Oliva et al50 contrasted people with BPD and with schizophrenia. Members of each group experienced two types of psychotic experience: a transient, circumscribed and atypical form, and a prolonged, widespread and bizarre psychotic form. Each type of experience was very frequent, but the former were more common in BPD, and the latter in schizophrenia. Nondelusional paranoia was common to both groups, though more severe in BPD. Pearse et al51 found a lower prevalence of actual delusions in BPD, though it was still marked (20%).

Kingdon et al52 compared patients with schizophrenia, BPD, and both diagnoses. Nearly two-thirds of those with a diagnosis of schizophrenia (whether comorbid with BPD or not) were identified as having paranoid delusions, compared with a third of those diagnosed as having BPD alone.

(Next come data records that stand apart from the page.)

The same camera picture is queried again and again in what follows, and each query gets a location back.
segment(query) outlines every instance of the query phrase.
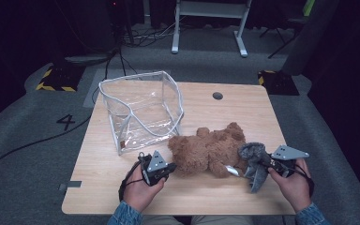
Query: wooden table
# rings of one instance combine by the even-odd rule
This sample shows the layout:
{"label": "wooden table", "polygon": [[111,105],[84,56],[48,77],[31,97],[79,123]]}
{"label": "wooden table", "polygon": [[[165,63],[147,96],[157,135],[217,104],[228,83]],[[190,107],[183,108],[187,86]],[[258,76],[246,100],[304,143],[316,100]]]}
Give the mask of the wooden table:
{"label": "wooden table", "polygon": [[[182,135],[194,135],[197,128],[224,129],[236,122],[247,142],[266,145],[274,152],[285,144],[278,120],[263,87],[259,85],[179,82],[185,111]],[[222,100],[213,99],[214,92]],[[117,205],[121,181],[139,152],[153,155],[155,150],[168,162],[172,152],[167,142],[118,156],[101,95],[97,99],[62,209],[66,214],[112,214]],[[269,176],[257,194],[250,193],[248,180],[231,176],[216,178],[210,172],[191,177],[172,173],[144,214],[148,215],[293,215],[290,204]]]}

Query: dark background
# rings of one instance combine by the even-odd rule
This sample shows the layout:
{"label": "dark background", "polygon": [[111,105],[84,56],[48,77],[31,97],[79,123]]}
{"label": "dark background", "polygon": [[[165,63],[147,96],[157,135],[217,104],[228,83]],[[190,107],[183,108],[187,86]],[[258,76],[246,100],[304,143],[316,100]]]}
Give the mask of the dark background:
{"label": "dark background", "polygon": [[[173,2],[150,1],[152,25],[171,23]],[[68,21],[55,1],[0,0],[0,112],[25,94],[23,84],[37,69],[90,53],[73,32],[89,46],[112,47],[113,30],[104,1],[58,3]],[[143,1],[132,4],[132,23],[142,23]],[[360,181],[360,1],[340,1],[303,75],[312,81],[308,96]]]}

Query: transparent plastic bag
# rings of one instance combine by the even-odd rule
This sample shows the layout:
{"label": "transparent plastic bag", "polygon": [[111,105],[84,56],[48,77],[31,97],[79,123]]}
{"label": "transparent plastic bag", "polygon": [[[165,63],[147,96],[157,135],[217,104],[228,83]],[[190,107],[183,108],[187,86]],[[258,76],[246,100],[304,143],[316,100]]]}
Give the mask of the transparent plastic bag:
{"label": "transparent plastic bag", "polygon": [[118,155],[179,135],[182,95],[166,72],[152,72],[99,83]]}

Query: teddy bear
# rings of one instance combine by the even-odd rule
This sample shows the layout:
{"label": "teddy bear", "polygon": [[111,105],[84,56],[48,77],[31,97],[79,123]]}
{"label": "teddy bear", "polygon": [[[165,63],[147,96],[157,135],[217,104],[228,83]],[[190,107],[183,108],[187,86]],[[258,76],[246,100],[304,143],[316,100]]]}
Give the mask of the teddy bear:
{"label": "teddy bear", "polygon": [[232,122],[222,130],[199,127],[196,135],[173,136],[168,147],[177,165],[176,172],[181,176],[209,169],[214,176],[223,178],[231,175],[226,166],[240,170],[247,167],[247,162],[238,154],[239,147],[245,143],[243,130]]}

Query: cable
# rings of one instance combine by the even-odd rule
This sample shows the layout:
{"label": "cable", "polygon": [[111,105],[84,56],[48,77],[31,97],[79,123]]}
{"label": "cable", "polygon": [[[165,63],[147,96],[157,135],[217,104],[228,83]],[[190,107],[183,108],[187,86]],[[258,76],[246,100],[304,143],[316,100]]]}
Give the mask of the cable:
{"label": "cable", "polygon": [[23,145],[23,146],[21,146],[21,147],[15,148],[15,149],[13,149],[13,150],[11,150],[11,151],[8,151],[7,153],[5,153],[4,155],[2,155],[2,156],[0,157],[0,160],[2,160],[3,158],[9,156],[9,155],[12,154],[12,153],[18,152],[18,151],[20,151],[20,150],[22,150],[22,149],[24,149],[24,148],[27,148],[27,147],[29,147],[29,146],[32,146],[32,145],[34,145],[34,144],[43,143],[43,142],[46,142],[46,141],[49,141],[49,140],[52,140],[52,139],[61,137],[61,136],[63,136],[63,135],[66,135],[66,134],[68,134],[69,132],[75,130],[76,128],[79,128],[80,126],[82,126],[84,123],[86,123],[86,122],[90,119],[90,117],[91,117],[91,115],[89,115],[89,116],[88,116],[83,122],[81,122],[79,125],[77,125],[76,127],[72,128],[72,129],[70,129],[70,130],[68,130],[68,131],[66,131],[66,132],[64,132],[64,133],[61,133],[61,134],[58,134],[58,135],[54,135],[54,136],[52,136],[52,137],[50,137],[50,138],[42,139],[42,140],[39,140],[39,141],[36,141],[36,142],[31,142],[31,143],[29,143],[29,144],[26,144],[26,145]]}
{"label": "cable", "polygon": [[133,166],[131,167],[130,171],[127,172],[127,176],[125,177],[124,180],[122,180],[121,186],[119,187],[118,193],[119,193],[119,201],[124,200],[124,194],[125,194],[125,189],[127,188],[127,185],[129,185],[130,183],[134,183],[134,182],[139,182],[142,180],[137,180],[134,182],[130,182],[128,183],[128,179],[129,177],[133,174],[134,170],[136,170],[136,168],[141,164],[141,161],[137,161],[133,164]]}
{"label": "cable", "polygon": [[[150,34],[147,34],[147,35],[146,35],[145,33],[147,33],[147,31],[150,30],[150,29],[147,29],[147,30],[144,32],[143,35],[133,37],[133,39],[138,39],[138,40],[139,40],[139,43],[138,43],[138,44],[127,43],[127,40],[129,40],[130,38],[129,38],[128,36],[124,36],[124,41],[125,41],[124,45],[127,46],[127,47],[129,47],[129,48],[147,47],[147,46],[155,43],[157,40],[161,40],[161,39],[164,39],[164,38],[167,37],[167,36],[173,35],[174,33],[169,33],[169,34],[165,34],[165,33],[171,31],[174,26],[175,26],[175,23],[171,24],[170,26],[168,26],[168,27],[166,27],[166,28],[164,28],[164,29],[162,29],[162,30],[159,30],[159,31],[156,30],[156,32],[153,32],[153,33],[150,33]],[[151,42],[143,45],[143,43],[144,43],[146,40],[150,40]]]}
{"label": "cable", "polygon": [[132,183],[136,183],[136,182],[139,182],[139,181],[142,181],[142,179],[139,179],[139,180],[135,180],[135,181],[130,181],[129,183],[127,183],[127,186],[132,184]]}
{"label": "cable", "polygon": [[[107,80],[107,78],[108,78],[108,65],[110,64],[111,60],[113,59],[113,57],[114,57],[115,55],[116,55],[116,52],[113,52],[113,53],[112,53],[112,57],[107,60],[107,64],[106,64],[105,72],[104,72],[104,78],[103,78],[102,82],[105,81],[105,80]],[[95,93],[96,93],[97,90],[98,90],[98,86],[96,87],[95,91],[94,91],[93,94],[92,94],[92,101],[93,101],[93,104],[95,104],[95,105],[96,105],[96,102],[95,102]]]}
{"label": "cable", "polygon": [[294,171],[295,173],[299,173],[300,175],[302,175],[304,178],[306,178],[307,180],[307,183],[308,183],[308,187],[309,187],[309,197],[312,196],[312,194],[314,193],[314,188],[315,188],[315,184],[314,184],[314,181],[312,180],[311,177],[308,177],[307,173],[305,172],[305,170],[303,170],[303,168],[301,168],[299,165],[295,165],[295,167],[299,168],[301,170],[298,171],[296,169],[292,169],[292,168],[288,168],[289,170],[291,171]]}
{"label": "cable", "polygon": [[63,9],[61,9],[60,5],[57,3],[57,0],[54,0],[54,3],[56,4],[56,6],[58,7],[58,9],[60,10],[61,14],[63,15],[64,19],[66,20],[66,23],[69,27],[69,29],[71,30],[72,34],[74,34],[75,38],[78,39],[78,41],[88,50],[90,50],[91,52],[93,53],[106,53],[106,52],[100,52],[100,51],[97,51],[93,48],[90,48],[89,46],[87,46],[78,36],[78,34],[75,32],[74,28],[72,27],[71,25],[71,22],[69,22],[69,19],[68,17],[66,16],[66,14],[64,13]]}
{"label": "cable", "polygon": [[122,57],[122,51],[121,49],[119,49],[119,56],[121,57],[121,64],[122,64],[122,69],[124,70],[124,76],[127,76],[127,72],[125,70],[125,66],[124,66],[124,58]]}
{"label": "cable", "polygon": [[123,60],[125,60],[125,62],[127,62],[127,65],[133,70],[133,72],[135,74],[138,74],[138,72],[130,65],[129,61],[126,58],[124,58],[124,56],[122,56],[122,54],[121,54],[121,57]]}

Psychotic Features in Obsessional Disorders

Bleuler53 recognized that obsessive-compulsive symptoms occur in schizophrenia. Fenton and McGlashan54 reported clinically significant obsessional symptoms in 13% of 163 hospitalized schizophrenia patients, a rate well above chance. It is thus also conceivable that in situations where the diagnostic criteria for OCD are met, there may be ancillary psychotic symptoms. Eisen and Rasmussen55 found that 14% of 475 patients with diagnosed OCD had psychotic symptoms, although in a substantial minority this was restricted to lack of insight and high conviction about the reasonableness of their obsessions. Guillem et al56 provide evidence suggesting this association came partly from a more specific relationship between delusions and obsessions (as opposed to compulsions) and that this reflected a similarity of mechanism. Obsessions are intrusive and distressing thoughts, images, or impulses and have been analyzed in detail as a form of metacognitive belief.

Like anxiety, obsessional beliefs may have a role in the development and exacerbation of psychotic episodes. However, while anxiety disorders are characterized by an increase in the threat attention and startle responses, OCD demonstrates thought–action fusion, the belief that thinking about something makes it more likely.57

Obsessional beliefs and anxiety both appear more prominent in the acute rather than the stabilized phase of psychosis.58 This tallies with the finding of Fear et al59 that where obsessions coexisted with delusions, they generally preceded them. Thus they seem to march pari passu with the development of psychotic symptoms.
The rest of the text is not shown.